### Try it
In the entries that follow, find each line with the word "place" and copy it.

### Extracted records
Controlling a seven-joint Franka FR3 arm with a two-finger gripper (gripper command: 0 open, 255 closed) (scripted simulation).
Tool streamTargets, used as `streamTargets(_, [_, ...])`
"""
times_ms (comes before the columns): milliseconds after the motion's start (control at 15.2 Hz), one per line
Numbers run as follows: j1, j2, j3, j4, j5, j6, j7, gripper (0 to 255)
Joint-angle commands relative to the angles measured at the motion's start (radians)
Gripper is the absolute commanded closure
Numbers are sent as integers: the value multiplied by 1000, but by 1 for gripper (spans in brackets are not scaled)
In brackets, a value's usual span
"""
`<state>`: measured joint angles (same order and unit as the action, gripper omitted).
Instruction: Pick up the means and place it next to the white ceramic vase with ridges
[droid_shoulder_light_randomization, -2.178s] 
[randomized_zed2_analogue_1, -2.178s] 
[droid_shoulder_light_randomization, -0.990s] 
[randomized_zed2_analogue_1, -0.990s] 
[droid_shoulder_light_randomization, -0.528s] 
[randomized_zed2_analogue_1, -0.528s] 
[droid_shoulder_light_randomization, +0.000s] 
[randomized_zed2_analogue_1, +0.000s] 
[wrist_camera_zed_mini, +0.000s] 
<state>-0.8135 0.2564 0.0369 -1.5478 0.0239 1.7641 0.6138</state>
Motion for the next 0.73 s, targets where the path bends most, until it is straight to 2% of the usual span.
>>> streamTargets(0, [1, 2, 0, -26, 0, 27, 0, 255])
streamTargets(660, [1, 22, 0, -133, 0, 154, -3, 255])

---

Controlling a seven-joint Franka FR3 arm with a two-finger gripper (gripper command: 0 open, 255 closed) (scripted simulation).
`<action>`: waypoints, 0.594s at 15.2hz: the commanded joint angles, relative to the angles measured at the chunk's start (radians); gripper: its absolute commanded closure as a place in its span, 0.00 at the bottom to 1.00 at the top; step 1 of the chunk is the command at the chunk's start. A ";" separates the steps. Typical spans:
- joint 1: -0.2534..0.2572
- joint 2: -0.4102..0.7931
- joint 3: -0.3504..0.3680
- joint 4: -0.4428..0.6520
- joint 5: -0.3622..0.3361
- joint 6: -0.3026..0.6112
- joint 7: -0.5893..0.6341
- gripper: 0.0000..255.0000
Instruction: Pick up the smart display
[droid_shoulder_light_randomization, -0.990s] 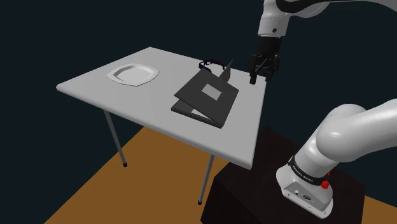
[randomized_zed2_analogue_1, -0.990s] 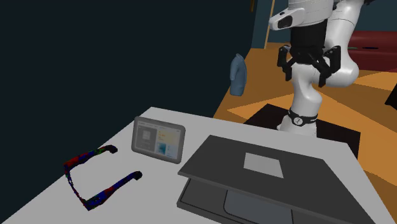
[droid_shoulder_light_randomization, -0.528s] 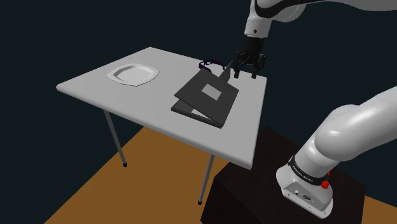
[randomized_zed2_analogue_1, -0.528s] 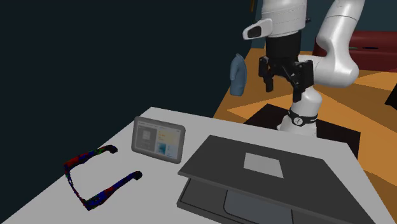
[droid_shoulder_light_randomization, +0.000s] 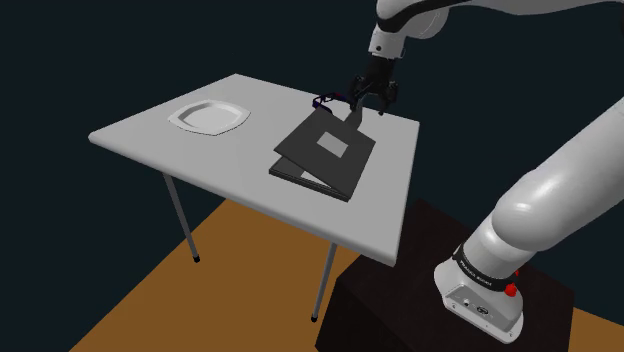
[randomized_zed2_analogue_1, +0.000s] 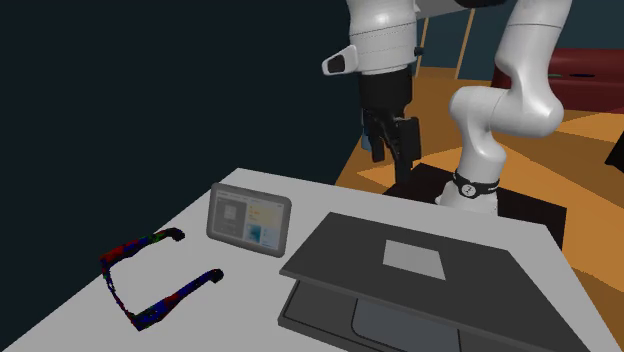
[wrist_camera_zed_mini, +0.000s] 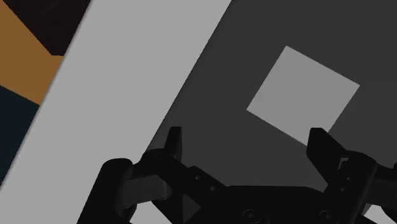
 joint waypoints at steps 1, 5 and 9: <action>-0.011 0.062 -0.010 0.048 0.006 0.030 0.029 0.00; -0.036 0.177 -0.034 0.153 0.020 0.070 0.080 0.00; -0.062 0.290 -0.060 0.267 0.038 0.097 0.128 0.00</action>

### Result for this exercise
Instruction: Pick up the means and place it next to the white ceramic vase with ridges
`<action>`: waypoints, 0.594s at 15.2hz: the commanded joint angles, relative to the angles measured at the chunk's start (radians); gripper: its absolute commanded closure as a place in its span, 0.00 at the bottom to 1.00 at the top; step 1 of the chunk is the command at the chunk's start. A ";" separates the steps. Typical spans:

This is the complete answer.